■ Work item: Each line below should be copied exactly as it stands.

■ Data extract:

- - - - - - -

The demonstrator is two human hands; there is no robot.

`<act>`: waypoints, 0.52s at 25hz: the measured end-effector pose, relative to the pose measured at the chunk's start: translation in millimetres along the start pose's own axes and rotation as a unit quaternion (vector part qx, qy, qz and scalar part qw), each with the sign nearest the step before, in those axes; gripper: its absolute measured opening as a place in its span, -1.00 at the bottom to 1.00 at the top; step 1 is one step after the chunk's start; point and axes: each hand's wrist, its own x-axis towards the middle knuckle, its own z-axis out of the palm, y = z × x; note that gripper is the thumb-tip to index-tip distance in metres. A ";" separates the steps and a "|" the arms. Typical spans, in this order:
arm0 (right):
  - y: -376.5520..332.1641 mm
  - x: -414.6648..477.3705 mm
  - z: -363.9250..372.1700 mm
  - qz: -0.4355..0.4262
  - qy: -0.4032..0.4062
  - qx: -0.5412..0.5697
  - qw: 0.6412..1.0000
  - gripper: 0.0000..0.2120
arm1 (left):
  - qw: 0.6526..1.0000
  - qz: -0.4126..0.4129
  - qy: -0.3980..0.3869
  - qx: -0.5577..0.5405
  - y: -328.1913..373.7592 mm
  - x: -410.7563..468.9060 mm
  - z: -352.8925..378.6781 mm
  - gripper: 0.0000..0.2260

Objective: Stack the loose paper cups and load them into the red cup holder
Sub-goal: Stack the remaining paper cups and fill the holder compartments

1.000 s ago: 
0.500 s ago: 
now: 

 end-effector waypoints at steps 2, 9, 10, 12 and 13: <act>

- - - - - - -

■ Task result:
The demonstrator is two human hands; there is no robot.

`<act>`: waypoints, 0.52s at 25hz: the measured end-effector pose, relative to the pose measured at the chunk's start: translation in millimetres along the start pose's own axes and rotation as a unit quaternion (vector part qx, qy, qz and scalar part qw), each with the sign nearest the step before, in those axes; gripper: its absolute measured opening as a place in its span, -1.00 at the bottom to 1.00 at the top; step 1 is one step after the chunk's start; point and axes: each hand's wrist, its own x-axis towards the middle knuckle, its own z-axis out of the palm, y = z × x; note that gripper is the thumb-tip to index-tip distance in metres. A ";" separates the steps and a "|" the arms. Typical spans, in this order:
arm0 (right):
  - y: -376.5520..332.1641 mm
  - x: -414.6648..477.3705 mm
  - z: -363.9250..372.1700 mm
  - qz: -0.4355..0.4262
  - qy: -0.4032..0.4062
  - qx: -0.5412..0.5697
  - qw: 0.6412..1.0000
  - gripper: 0.0000..0.2120
arm1 (left):
  - qw: 0.6526..1.0000
  - qz: -0.4126..0.4129
  - qy: -0.3980..0.3869
  - qx: -0.5577..0.5405
  - y: -328.1913..373.7592 mm
  - x: -410.7563..468.9060 mm
  - z: -352.8925..378.6781 mm
  - gripper: 0.0000..0.2260

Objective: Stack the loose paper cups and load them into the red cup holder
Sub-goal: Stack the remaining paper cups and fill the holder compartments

1.000 s ago: 
0.500 s ago: 
now: 

 end-effector waypoints at steps 2, 9, 10, 12 and 13: <act>

Nothing further remains for this exercise.